> _Exercise directions_:
Copy out only the span from the line with "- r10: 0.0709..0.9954" to the end of the data, both ends kept, word for word.

** Data extract follows **

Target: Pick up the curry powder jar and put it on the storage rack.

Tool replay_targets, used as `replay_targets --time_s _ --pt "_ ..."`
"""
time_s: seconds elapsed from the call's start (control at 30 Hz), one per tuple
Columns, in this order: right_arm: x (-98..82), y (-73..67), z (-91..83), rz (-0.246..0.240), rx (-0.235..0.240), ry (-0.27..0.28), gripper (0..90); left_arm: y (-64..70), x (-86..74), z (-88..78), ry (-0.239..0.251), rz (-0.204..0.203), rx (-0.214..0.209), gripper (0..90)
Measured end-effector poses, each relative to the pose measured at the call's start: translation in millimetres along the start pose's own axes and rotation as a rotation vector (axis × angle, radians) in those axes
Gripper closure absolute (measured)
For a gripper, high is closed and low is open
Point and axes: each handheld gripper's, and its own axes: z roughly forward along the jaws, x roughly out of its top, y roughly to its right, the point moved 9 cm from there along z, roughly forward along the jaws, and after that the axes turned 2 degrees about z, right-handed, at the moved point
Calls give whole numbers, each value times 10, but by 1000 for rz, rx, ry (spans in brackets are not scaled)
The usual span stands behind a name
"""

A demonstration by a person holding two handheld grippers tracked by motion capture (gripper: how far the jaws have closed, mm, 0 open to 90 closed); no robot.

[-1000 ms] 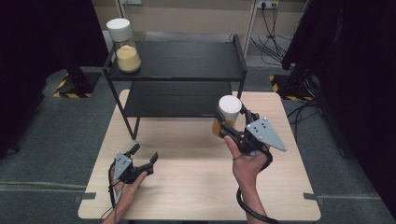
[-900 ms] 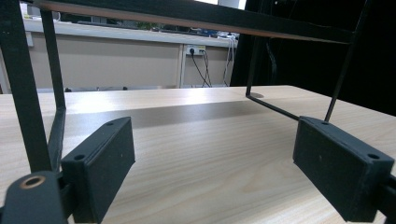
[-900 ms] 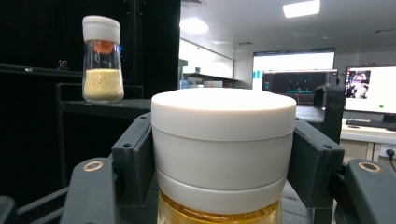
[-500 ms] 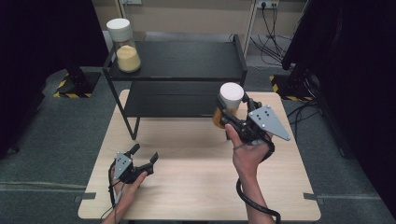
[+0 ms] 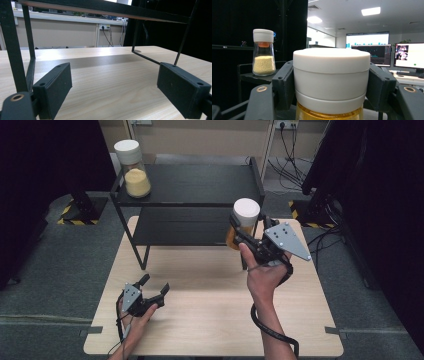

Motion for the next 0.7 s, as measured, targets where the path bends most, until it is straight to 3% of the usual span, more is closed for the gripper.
replay_targets --time_s 0.7 --pt "260 -35 202 -4 -2 25 341 -4 0 3 0 -1 -1 118"
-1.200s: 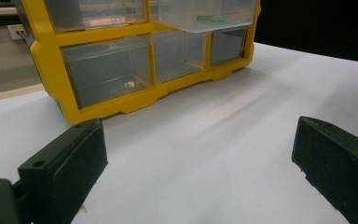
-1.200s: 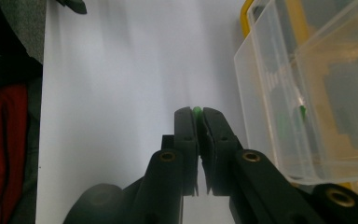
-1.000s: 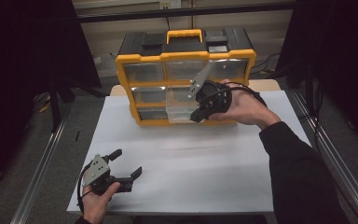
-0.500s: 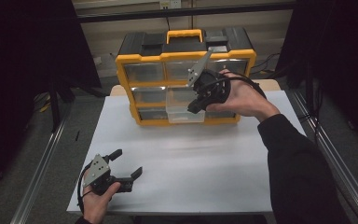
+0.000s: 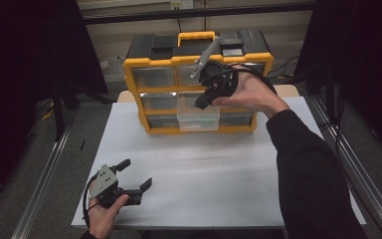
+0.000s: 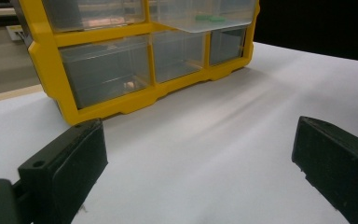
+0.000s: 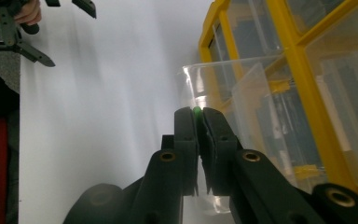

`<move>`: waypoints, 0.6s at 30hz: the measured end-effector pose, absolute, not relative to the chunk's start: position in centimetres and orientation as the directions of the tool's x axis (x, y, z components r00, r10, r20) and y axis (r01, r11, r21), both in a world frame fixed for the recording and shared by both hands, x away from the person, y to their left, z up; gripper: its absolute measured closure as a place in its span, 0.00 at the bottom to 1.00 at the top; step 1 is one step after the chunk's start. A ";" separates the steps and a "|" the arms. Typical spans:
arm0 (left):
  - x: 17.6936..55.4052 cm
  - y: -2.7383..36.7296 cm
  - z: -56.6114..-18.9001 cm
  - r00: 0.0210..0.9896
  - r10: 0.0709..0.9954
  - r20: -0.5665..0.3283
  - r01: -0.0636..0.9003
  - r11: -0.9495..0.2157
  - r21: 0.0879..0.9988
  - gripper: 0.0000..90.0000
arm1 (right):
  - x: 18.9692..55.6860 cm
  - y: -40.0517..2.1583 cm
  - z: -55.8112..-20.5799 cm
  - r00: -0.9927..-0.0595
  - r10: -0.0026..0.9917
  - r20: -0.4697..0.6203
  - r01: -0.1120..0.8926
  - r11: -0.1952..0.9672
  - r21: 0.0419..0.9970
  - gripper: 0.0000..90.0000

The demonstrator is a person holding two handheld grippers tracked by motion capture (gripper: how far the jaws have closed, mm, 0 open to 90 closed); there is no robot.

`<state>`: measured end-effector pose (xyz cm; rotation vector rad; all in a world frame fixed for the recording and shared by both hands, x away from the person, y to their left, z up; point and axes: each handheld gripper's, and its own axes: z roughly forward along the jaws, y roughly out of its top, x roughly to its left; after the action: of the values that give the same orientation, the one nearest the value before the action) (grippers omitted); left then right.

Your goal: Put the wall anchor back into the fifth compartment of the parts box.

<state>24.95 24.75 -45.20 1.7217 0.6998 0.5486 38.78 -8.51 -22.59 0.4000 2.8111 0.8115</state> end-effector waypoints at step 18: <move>24.9 24.7 -45.3 0.712 0.703 -0.002 0.175 -0.174 0.969 0.03 | 41.7 -7.2 -23.7 -0.931 0.351 -0.097 0.259 0.826 0.501 0.94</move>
<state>24.94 24.72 -45.25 1.7152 0.7058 0.5456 41.73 -7.19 -23.67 0.4756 2.8228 0.7359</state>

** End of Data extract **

> _Your response_:
  - r10: 0.0709..0.9954
  - r20: -0.5665..0.3283
  - r01: -0.0636..0.9003
  - r11: -0.9495..0.2157
  - r21: 0.0879..0.9988
  - gripper: 0.0000..90.0000
arm1 (right):
  - x: 18.9692..55.6860 cm
  - y: -40.0517..2.1583 cm
  - z: -55.8112..-20.5799 cm
  - r00: -0.9927..-0.0595
  - r10: -0.0026..0.9917
  - r20: -0.4697..0.6203
  - r01: -0.1120..0.8926
  - r11: -0.1952..0.9672
  - r21: 0.0419..0.9970
  - gripper: 0.0000..90.0000

The demonstrator is a person holding two handheld grippers tracked by motion capture (gripper: how far the jaws have closed, mm, 0 open to 90 closed); there is no robot.

`<state>`: measured end-effector pose (xyz cm; rotation vector rad; all in a world frame fixed for the recording and shared by both hands, x away from the person, y to their left, z up; point and axes: each handheld gripper's, and its own axes: z roughly forward along the jaws, y roughly out of its top, x roughly to its left; after the action: of the values that give the same orientation, the one nearest the value before the action) (grippers omitted); left then right.

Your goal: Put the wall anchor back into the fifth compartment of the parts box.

<state>24.95 24.75 -45.20 1.7217 0.6998 0.5486 38.78 -8.51 -22.59 0.4000 2.8111 0.8115</state> end-effector waypoints at step 18: <move>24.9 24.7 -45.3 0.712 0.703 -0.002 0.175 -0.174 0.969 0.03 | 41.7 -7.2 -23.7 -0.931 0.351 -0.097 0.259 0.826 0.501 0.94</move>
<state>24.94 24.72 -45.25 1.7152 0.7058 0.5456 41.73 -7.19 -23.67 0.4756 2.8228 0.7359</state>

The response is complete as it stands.